Оказалось, «зеленые человечки» поселились возле башни много после того, как с Сильваном случилась эта беда. Каким-то образом они смогли преодолеть защитные чары, возможно даже, сам хозяин башни открыл им проход, разрешил обосноваться рядом. Ведь у него осталось дитя без присмотра и помощи, а гоблинши о любимце «богини» заботились, как о родном: кормили, одевали, даже по-своему, по-гоблински, воспитывали и обучали, как жить на свете. И не важно, что дитя оказалось не менее странное, чем «родительница». За три поколения, что сменились в гоблинской деревушке, дитя не то что ни состарилось, оно едва-едва подросло.
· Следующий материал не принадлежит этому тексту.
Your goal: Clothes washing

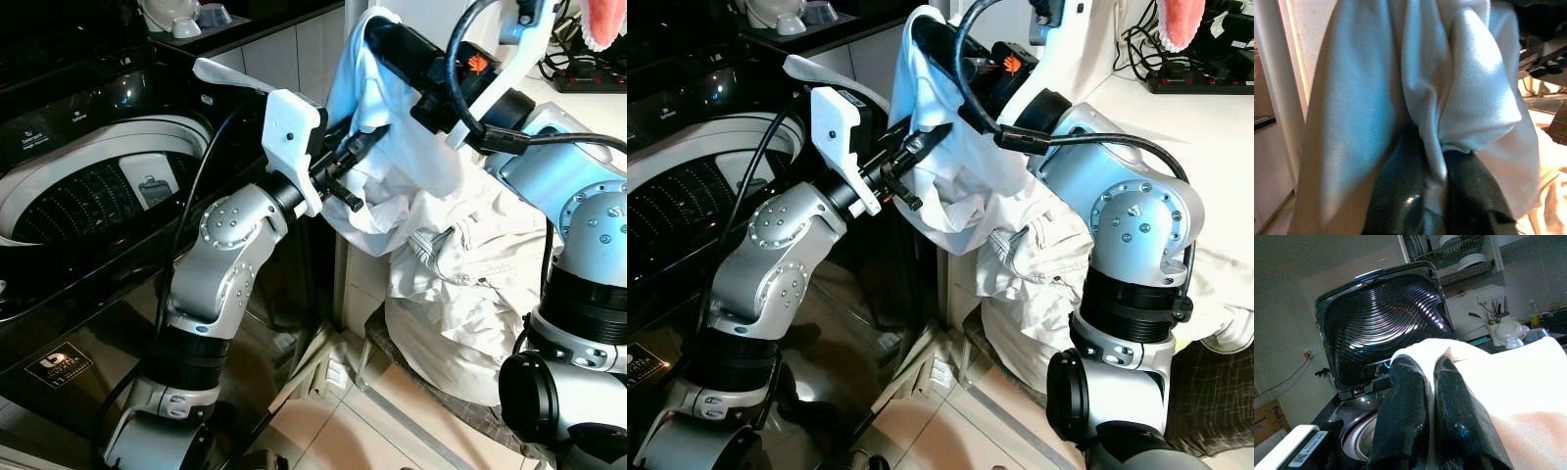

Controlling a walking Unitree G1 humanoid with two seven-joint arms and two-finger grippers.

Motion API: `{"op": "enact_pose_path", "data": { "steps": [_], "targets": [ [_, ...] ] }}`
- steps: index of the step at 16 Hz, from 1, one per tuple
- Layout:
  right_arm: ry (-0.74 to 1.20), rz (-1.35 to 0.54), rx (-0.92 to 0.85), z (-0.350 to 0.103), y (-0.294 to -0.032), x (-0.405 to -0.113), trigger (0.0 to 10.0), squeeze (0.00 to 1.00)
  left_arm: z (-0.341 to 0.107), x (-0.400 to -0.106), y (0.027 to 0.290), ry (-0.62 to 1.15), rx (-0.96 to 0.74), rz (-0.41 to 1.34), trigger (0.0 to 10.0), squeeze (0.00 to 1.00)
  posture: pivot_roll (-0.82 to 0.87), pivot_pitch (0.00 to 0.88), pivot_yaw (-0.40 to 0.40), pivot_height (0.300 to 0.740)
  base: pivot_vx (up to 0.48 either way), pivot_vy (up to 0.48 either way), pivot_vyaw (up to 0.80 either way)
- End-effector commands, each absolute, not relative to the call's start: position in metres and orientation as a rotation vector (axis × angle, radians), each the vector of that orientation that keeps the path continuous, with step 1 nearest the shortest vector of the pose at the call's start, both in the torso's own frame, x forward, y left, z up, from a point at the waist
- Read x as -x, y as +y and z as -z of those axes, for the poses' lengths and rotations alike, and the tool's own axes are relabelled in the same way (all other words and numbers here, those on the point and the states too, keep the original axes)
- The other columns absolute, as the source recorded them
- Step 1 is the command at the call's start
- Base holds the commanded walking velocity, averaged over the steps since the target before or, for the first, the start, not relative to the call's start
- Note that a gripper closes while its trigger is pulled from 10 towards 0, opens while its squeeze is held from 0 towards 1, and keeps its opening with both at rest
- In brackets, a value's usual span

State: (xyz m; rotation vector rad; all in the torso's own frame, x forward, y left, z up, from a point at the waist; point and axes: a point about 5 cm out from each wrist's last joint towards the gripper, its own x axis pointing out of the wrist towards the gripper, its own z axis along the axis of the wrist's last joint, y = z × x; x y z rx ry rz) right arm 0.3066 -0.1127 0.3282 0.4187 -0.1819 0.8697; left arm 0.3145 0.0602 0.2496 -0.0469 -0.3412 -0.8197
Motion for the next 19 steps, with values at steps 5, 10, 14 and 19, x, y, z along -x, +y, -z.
{"op": "enact_pose_path", "data": {
  "steps": [5,10,14,19],
  "targets": [
    [-0.217,-0.92,-0.404,-0.335,-0.109,-0.298,4.7,0.65,-0.253,-0.323,0.065,-0.338,0.027,0.763,0.0,0.0,-0.07,0.0,0.07,0.74,0.0,0.0,0.0],
    [-0.223,-0.891,-0.356,-0.335,-0.118,-0.3,10.0,1.0,-0.27,-0.357,0.085,-0.36,-0.151,0.584,0.0,0.0,-0.05,0.0,0.056,0.74,0.0,0.0,0.0],
    [-0.237,-0.834,-0.31,-0.338,-0.124,-0.302,10.0,0.0,-0.321,-0.398,0.124,-0.41,-0.326,0.257,0.0,0.0,-0.05,0.0,0.06,0.74,0.0,0.0,0.0],
    [-0.152,-0.833,-0.158,-0.312,-0.101,-0.291,10.0,0.0,-0.343,-0.416,0.224,-0.211,-0.667,-0.441,3.3,0.0,-0.09,0.0,0.103,0.74,0.0,0.0,0.0]
  ]
}}
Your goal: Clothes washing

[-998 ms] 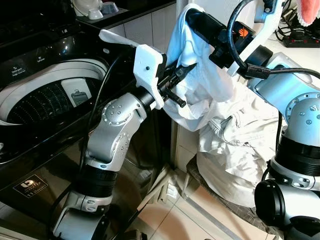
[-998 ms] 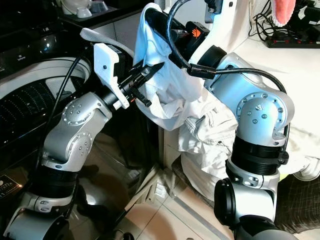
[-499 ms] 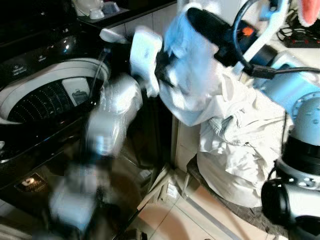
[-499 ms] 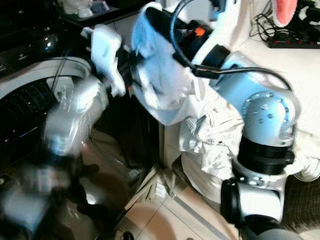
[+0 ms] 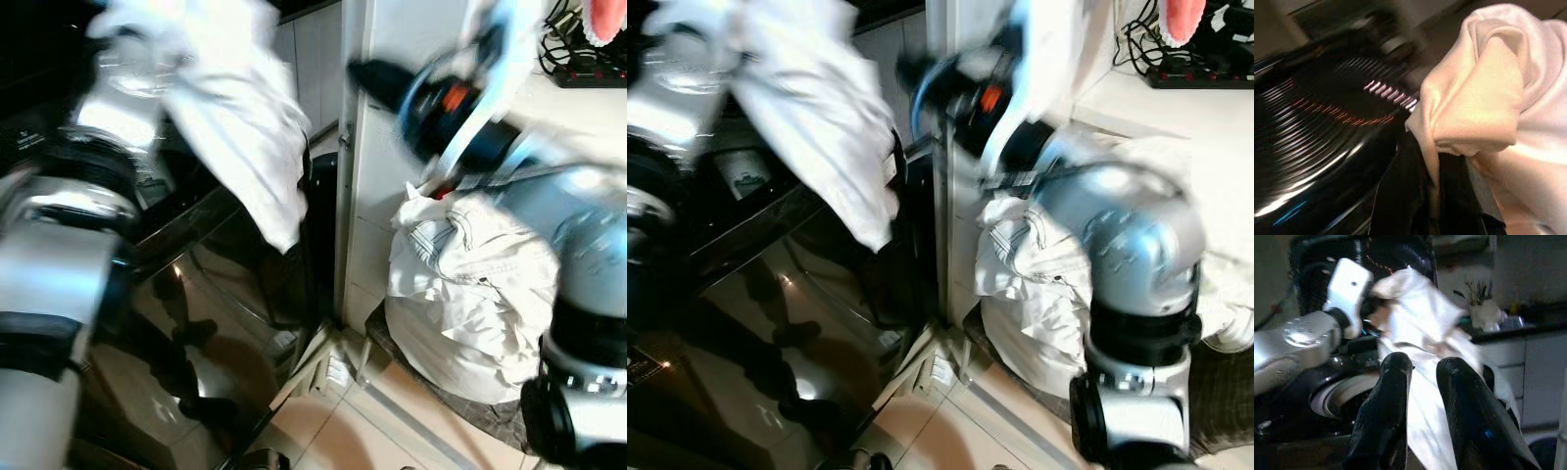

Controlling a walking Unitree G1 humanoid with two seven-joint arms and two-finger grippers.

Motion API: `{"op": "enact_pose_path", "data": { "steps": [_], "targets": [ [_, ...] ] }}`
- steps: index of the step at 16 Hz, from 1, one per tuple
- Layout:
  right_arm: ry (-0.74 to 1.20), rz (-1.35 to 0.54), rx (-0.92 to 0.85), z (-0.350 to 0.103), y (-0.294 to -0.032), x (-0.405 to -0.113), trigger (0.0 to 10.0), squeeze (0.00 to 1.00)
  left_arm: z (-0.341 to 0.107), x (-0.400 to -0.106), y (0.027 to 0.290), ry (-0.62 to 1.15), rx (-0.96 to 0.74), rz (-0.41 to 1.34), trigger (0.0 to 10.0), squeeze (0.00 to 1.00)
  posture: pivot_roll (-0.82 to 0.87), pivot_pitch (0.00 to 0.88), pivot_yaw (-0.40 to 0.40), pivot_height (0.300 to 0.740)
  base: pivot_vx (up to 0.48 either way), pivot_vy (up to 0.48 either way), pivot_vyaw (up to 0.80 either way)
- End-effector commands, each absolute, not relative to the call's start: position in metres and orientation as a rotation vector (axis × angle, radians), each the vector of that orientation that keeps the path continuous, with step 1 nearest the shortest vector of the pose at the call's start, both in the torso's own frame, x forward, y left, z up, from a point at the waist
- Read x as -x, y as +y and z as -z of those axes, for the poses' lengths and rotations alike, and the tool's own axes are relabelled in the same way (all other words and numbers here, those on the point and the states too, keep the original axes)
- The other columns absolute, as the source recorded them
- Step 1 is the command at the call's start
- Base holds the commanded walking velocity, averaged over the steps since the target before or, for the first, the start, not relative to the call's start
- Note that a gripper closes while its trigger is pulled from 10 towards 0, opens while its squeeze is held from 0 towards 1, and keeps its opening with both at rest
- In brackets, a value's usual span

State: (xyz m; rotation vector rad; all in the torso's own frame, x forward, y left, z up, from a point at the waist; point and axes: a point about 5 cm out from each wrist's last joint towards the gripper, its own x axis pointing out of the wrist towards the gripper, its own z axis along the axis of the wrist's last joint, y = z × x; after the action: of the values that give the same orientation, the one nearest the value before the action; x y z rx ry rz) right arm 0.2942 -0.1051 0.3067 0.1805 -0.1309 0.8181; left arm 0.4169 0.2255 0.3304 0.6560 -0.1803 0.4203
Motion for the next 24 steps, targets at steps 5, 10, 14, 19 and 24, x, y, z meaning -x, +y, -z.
{"op": "enact_pose_path", "data": {
  "steps": [5,10,14,19,24],
  "targets": [
    [-0.136,-0.826,-0.15,-0.304,-0.096,-0.288,10.0,0.0,-0.376,-0.399,0.252,-0.429,-0.764,-0.737,0.0,0.0,-0.09,0.0,0.089,0.74,0.0,0.0,0.0],
    [-0.112,-0.818,-0.137,-0.292,-0.087,-0.288,10.0,0.0,-0.341,-0.407,0.261,-0.213,-0.927,-0.634,0.1,0.0,-0.08,0.0,0.084,0.74,0.0,0.0,0.0],
    [-0.029,-0.854,-0.056,-0.275,-0.08,-0.283,10.0,0.0,-0.253,-0.413,0.253,0.175,-0.58,-0.396,10.0,0.0,-0.08,0.0,0.09,0.74,0.0,0.0,0.0],
    [0.054,-0.934,-0.034,-0.264,-0.078,-0.274,10.0,0.0,-0.243,-0.414,0.246,0.249,-0.364,-0.308,10.0,1.0,-0.09,0.0,0.092,0.74,0.0,0.0,0.0],
    [0.066,-0.958,-0.022,-0.263,-0.077,-0.273,10.0,0.0,-0.249,-0.414,0.247,0.244,-0.353,-0.303,10.0,1.0,-0.08,0.0,0.086,0.74,0.0,0.0,0.0]
  ]
}}
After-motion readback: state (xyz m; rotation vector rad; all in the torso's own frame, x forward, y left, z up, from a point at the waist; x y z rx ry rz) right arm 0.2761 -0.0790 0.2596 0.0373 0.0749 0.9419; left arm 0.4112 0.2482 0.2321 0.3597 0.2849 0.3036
— Ребенок? — выгнула бровь Милена. Отчего-то эта новость ее задела. Причем непонятно, то ли хорошо это, то ли плохо, что у симпатичного чернокнижника есть какое-то там неведомое дитя.
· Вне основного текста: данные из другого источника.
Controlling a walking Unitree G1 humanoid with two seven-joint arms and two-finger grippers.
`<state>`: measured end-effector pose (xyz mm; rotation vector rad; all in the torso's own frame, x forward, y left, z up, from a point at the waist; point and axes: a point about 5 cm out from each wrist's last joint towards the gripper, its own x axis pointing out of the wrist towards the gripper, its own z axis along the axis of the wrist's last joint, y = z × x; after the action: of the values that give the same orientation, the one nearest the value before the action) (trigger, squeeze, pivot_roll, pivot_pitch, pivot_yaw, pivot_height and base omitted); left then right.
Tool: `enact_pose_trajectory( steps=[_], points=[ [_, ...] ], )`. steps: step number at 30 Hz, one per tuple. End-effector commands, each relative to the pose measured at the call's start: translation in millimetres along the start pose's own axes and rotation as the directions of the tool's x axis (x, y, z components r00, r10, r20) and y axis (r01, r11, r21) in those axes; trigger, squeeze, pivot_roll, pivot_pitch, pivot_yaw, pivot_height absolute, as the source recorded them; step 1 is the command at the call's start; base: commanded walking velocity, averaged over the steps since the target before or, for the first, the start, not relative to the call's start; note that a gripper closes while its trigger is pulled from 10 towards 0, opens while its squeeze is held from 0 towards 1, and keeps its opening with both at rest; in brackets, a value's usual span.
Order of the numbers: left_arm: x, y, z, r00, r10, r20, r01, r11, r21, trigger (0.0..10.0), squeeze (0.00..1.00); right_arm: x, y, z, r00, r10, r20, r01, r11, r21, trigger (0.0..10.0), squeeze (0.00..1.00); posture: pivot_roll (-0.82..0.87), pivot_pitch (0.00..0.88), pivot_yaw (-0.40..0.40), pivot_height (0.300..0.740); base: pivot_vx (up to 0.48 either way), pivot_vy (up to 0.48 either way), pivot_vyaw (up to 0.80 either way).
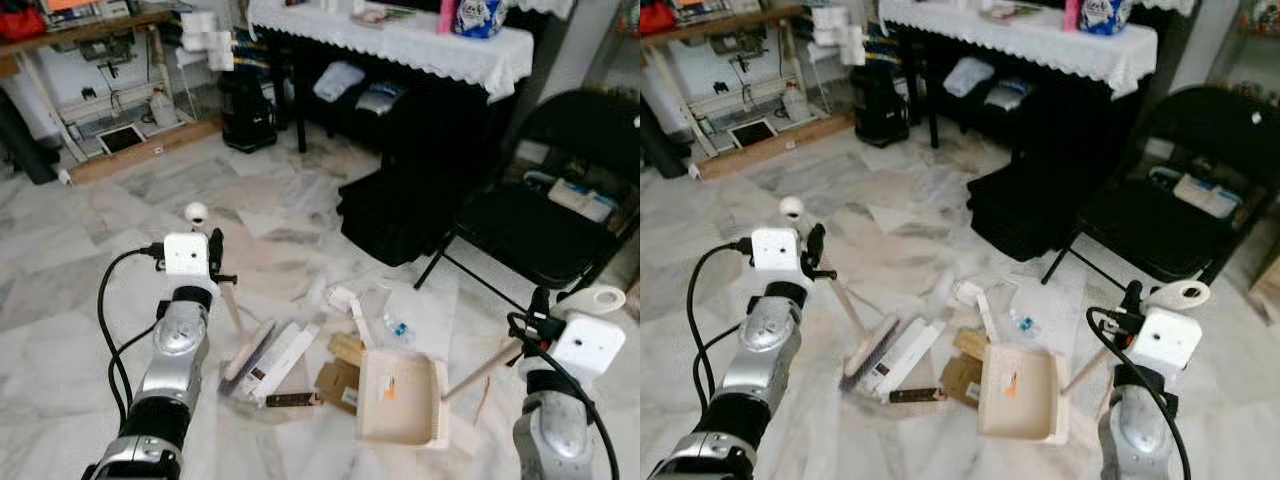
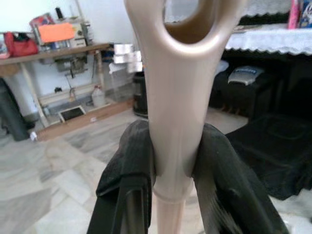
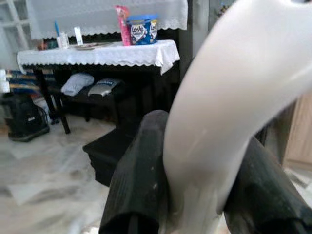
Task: Sweep floor
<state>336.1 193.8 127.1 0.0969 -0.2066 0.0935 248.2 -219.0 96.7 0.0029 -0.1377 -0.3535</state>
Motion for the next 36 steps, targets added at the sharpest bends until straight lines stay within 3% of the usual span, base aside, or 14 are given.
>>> enact_pose_trajectory(
  steps=[1,13,19,27,36],
  points=[
    [6.9,-6.3,14,0.998,-0.017,0.064,0.017,1.0,0.006,10.0,0.0,2.4,-2.2,10,0.999,-0.006,0.047,0.006,1.0,0.011,10.0,0.0,-0.21,0.0,0.06,0.74,0.244,0.0,0.0],
    [7.6,-12.9,13,0.997,-0.045,0.056,0.046,0.999,-0.01,10.0,0.0,-0.2,-1.3,10,0.999,-0.004,0.046,0.004,1.0,0.012,10.0,0.0,-0.21,0.0,0.067,0.74,0.02,0.0,0.0],
    [10.7,-29.1,7,0.99,-0.138,0.014,0.138,0.99,-0.032,10.0,0.0,-1.5,-1.0,9,0.999,-0.001,0.044,0.0,1.0,0.012,10.0,0.0,-0.22,0.0,0.067,0.74,0.0,0.0,0.0],
    [10.4,-50.0,-13,0.966,-0.24,-0.098,0.24,0.971,-0.006,10.0,0.0,-2.6,-3.0,11,0.999,-0.009,0.047,0.009,1.0,0.009,10.0,0.0,-0.24,0.007,0.065,0.74,0.0,0.0,0.0],
    [5.2,-60.6,-29,0.937,-0.293,-0.19,0.29,0.956,-0.04,10.0,0.0,-2.5,-8.5,13,0.999,-0.019,0.051,0.02,1.0,-0.001,10.0,0.0,-0.25,0.025,0.054,0.74,0.0,0.0,0.0]
  ],
)
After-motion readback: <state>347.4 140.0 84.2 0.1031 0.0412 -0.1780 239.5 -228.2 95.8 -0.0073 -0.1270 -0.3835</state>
— Он с этим дитём сюда пришел, — пояснил лешак. — Уж не знаю, откуда он его взял. Но любил его сильно очень! По нему и убивается теперь.
Много лет «статуя» простояла смиренно и тихо. Силы, что возвращались скудными каплями, Сильван не копил для освобождения, а безрассудно тратил на поддержание охранных чар, не подпуская к башне ни хищных зверей, ни людей, которые к гоблинам издавна питали крайнюю неприязнь. За это гоблины его и боготворили. Хотя, как и Милена, обманулись внешностью, приняв за женщину. К тому же громко рыдающее у ног статуи дитя наводило на мысль о самоотверженном материнстве, что не могло не тронуть сердца зеленых «человечков», ведь у гоблинов такой уклад, что общиной руководят не отцы и деды, а матери и бабки.
Так и зачах бы окаменелый чернокнижник в своей башне, потихоньку отдавая жизненную силу обитателям деревеньки и своему дитю. Да только дитя подросло — и сбежало. Что именно его напугало или вдохновило на побег, никто не знает. Обеспокоенные гоблинши, как только обнаружили пропажу, немедленно отправили в погоню всех мужчин своего невеликого селения, но те до сих пор не вернулись, хотя уж несколько месяцев прошло. Затосковав о любимце, Сильван не удержал чувств, эмоции переполняли его — и выплескивались беззвучным плачем, который довелось услышать Милене.
— Странно, почему же тогда я ничего не слышал? — недовольно заметил Яр.
Лес безмолвно покаялся, что нарочно не пропускал к Владыке зов печали, так как не хотел его расстраивать.